The only real reason we call out into libc / libthr is that we don't
have a list of threads in rtld and that's how we find the currently used
TCBs to initialise (and at the same time do the copy in the callee
rather than adding overhead with some kind of callback that provides the
TCB to rtld. If we instead keep a list of allocated TCBs in rtld itself
then we no longer need to do this, and can just copy the data in rtld.

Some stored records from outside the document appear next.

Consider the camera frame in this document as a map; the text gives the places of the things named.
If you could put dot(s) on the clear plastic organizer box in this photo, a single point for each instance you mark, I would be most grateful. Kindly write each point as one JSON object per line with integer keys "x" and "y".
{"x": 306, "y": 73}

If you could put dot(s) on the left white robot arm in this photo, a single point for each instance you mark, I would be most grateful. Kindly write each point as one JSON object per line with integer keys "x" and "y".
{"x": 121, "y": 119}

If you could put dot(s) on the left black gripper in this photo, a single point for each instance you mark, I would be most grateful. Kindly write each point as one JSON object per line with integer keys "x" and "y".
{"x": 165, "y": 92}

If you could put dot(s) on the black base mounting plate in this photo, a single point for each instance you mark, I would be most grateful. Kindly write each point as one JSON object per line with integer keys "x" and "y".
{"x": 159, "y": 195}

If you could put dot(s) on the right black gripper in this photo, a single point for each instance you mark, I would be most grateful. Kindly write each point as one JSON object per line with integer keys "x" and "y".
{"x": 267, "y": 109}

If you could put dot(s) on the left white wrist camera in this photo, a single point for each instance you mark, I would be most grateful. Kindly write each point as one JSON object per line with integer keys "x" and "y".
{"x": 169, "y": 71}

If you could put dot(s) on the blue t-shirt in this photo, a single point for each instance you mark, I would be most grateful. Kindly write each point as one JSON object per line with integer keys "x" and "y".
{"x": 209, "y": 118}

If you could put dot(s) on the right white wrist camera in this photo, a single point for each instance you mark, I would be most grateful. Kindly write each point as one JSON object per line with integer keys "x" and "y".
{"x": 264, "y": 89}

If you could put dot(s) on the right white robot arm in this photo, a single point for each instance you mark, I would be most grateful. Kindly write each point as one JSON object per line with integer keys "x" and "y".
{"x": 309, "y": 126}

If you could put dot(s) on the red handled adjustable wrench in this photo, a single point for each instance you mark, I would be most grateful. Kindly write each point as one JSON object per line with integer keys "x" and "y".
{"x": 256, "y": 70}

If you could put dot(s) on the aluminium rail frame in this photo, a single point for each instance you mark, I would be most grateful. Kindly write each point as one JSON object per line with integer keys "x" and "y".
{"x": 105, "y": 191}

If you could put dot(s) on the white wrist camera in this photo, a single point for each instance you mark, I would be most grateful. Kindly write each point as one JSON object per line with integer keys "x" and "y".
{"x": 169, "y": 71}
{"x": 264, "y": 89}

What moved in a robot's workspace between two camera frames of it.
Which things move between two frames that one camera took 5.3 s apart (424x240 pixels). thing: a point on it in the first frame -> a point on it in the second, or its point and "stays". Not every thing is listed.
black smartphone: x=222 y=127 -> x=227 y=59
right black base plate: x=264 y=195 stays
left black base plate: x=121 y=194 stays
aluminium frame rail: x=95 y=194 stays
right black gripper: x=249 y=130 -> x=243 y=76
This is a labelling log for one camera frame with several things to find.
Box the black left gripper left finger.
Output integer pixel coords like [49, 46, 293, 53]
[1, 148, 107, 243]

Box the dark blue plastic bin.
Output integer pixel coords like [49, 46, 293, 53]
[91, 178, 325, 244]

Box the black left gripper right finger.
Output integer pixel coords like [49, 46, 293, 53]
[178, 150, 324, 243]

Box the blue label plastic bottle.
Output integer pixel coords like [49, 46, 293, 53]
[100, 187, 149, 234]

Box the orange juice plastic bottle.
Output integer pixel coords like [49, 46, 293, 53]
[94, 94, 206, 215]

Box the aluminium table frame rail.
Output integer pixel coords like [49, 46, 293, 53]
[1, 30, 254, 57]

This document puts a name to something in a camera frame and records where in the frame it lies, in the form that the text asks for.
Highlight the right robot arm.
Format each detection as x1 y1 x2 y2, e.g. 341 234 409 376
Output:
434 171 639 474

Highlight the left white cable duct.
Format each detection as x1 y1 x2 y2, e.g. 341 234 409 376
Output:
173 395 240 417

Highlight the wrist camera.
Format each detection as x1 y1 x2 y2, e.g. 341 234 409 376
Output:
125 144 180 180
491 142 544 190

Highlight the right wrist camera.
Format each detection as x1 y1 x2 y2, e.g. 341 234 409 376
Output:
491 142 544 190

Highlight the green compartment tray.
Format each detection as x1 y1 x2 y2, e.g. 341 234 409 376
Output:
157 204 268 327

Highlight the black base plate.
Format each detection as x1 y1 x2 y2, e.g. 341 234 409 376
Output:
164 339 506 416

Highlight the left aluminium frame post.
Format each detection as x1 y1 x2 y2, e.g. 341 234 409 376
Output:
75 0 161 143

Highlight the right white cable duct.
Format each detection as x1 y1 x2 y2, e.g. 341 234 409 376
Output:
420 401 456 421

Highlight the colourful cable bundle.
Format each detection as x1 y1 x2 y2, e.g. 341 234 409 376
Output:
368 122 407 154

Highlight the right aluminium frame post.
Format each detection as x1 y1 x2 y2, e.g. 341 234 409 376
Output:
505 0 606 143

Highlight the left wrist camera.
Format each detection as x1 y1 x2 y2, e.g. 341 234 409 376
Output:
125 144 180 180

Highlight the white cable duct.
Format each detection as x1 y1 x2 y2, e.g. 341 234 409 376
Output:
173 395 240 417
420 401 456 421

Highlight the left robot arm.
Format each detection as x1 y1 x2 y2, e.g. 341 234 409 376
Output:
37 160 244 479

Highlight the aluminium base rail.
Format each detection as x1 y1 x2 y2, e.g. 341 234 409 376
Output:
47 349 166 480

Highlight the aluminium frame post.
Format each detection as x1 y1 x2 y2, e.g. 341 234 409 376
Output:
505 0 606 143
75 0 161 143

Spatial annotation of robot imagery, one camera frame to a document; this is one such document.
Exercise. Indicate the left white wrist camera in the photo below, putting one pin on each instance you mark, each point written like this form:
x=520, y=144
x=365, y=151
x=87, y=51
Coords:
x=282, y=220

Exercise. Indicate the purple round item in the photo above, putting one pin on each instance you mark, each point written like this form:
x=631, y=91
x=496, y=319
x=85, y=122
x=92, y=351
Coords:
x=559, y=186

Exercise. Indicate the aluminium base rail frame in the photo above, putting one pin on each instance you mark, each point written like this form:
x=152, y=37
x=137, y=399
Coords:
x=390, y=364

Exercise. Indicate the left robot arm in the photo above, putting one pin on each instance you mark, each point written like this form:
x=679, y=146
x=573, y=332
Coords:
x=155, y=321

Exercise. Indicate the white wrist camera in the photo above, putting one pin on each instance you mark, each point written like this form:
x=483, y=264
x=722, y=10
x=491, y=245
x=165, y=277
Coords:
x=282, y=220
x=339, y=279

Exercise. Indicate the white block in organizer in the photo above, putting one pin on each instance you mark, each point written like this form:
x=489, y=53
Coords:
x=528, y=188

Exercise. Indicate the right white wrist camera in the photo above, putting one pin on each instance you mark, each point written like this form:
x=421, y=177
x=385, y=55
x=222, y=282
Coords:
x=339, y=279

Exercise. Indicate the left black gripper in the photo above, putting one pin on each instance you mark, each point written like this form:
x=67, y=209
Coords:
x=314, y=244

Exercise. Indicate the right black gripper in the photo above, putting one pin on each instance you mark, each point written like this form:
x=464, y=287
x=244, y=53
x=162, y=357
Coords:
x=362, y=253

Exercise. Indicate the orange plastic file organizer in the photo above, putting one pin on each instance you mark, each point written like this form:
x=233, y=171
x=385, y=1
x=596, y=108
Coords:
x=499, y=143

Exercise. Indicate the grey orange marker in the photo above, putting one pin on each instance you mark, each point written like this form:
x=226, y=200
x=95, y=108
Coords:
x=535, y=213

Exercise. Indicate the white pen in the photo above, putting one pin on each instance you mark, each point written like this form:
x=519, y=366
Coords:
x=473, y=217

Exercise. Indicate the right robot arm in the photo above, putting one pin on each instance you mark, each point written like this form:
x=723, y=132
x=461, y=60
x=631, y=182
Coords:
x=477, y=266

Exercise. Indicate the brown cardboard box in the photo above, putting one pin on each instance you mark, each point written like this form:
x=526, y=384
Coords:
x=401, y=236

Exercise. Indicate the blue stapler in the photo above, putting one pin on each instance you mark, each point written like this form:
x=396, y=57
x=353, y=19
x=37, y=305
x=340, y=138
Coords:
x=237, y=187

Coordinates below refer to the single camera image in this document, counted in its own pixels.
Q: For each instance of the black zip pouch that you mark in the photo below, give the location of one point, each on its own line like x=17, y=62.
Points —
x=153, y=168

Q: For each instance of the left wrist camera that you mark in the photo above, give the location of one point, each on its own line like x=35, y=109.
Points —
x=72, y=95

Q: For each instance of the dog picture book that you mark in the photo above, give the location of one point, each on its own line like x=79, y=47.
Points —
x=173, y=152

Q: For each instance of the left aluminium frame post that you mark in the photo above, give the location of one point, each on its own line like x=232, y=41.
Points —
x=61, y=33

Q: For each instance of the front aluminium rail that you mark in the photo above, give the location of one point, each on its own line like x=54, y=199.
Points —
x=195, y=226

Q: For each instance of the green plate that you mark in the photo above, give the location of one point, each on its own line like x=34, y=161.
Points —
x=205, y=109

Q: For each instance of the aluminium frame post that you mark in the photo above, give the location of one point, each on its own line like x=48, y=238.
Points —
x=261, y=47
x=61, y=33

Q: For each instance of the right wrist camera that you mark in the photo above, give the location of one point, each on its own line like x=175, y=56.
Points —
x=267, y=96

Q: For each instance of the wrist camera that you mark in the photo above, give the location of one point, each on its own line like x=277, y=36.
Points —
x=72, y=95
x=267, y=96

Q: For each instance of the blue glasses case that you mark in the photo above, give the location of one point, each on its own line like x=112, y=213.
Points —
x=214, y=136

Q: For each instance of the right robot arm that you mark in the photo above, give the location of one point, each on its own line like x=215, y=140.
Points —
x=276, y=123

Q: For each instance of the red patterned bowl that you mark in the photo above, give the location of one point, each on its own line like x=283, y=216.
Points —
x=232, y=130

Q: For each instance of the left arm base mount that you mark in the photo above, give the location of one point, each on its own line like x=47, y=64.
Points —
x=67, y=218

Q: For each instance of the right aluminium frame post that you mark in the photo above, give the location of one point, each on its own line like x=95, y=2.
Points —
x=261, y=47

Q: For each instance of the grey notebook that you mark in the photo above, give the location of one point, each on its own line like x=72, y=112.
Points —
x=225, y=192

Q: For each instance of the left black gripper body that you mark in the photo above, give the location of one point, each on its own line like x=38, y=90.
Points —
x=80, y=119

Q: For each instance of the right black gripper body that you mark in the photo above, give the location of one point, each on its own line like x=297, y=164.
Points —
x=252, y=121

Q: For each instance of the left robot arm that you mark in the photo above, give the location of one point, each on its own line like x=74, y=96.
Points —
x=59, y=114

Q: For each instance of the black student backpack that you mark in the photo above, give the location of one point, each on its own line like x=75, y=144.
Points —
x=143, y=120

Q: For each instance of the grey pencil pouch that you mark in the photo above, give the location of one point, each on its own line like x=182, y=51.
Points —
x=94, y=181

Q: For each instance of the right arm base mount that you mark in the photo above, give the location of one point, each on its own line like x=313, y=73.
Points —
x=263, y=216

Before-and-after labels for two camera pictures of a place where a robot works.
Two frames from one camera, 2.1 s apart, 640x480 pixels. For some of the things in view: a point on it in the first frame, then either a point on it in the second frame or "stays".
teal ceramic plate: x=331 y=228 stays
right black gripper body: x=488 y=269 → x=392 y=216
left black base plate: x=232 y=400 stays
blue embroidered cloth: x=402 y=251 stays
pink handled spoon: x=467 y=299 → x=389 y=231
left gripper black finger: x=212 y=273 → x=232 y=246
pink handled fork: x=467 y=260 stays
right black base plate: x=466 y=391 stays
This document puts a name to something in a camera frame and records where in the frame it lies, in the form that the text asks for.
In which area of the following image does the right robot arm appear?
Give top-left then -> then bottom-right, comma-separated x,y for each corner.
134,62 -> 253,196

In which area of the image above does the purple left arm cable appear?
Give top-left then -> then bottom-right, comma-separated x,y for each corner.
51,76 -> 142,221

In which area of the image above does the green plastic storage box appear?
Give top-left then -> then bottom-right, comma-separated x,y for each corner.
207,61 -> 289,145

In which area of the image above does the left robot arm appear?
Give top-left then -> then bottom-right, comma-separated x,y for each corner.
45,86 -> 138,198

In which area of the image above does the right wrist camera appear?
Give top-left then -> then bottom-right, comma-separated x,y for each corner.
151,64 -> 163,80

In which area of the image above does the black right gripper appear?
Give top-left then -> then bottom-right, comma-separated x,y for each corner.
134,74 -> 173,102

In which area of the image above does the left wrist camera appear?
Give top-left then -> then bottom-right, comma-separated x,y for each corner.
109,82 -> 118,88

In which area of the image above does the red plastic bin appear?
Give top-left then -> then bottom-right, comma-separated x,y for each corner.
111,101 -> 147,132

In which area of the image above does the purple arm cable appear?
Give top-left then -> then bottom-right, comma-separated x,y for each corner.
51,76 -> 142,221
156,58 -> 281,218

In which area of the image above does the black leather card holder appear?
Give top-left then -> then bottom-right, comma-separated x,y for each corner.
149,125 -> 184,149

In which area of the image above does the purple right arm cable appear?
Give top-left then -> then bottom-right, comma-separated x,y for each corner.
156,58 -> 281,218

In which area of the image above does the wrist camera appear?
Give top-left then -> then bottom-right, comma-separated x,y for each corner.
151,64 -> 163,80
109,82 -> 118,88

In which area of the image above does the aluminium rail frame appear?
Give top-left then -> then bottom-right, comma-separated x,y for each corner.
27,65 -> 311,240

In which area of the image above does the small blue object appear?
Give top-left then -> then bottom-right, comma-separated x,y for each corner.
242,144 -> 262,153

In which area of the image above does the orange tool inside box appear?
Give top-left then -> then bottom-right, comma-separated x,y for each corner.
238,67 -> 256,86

How these TCBs are mapped to threads is irrelevant, rtld can just treat
all TCBs equally and ensure that each TCB's static TLS data block
remains in sync with the current set of loaded modules, just as how
_rtld_allocate_tls creates a fresh TCB and associated data without any
embedded threading model assumptions.
As an implementation detail, to avoid a separate allocation for the list
entry and having to find that allocation from the TCB to remove and free
it on deallocation, we allocate a fake TLS offset for it and embed the
list entry there in each TLS block.
This will also make it easier to add a new TLS ABI downstream in
CheriBSD, especially in the presence of library compartmentalisation.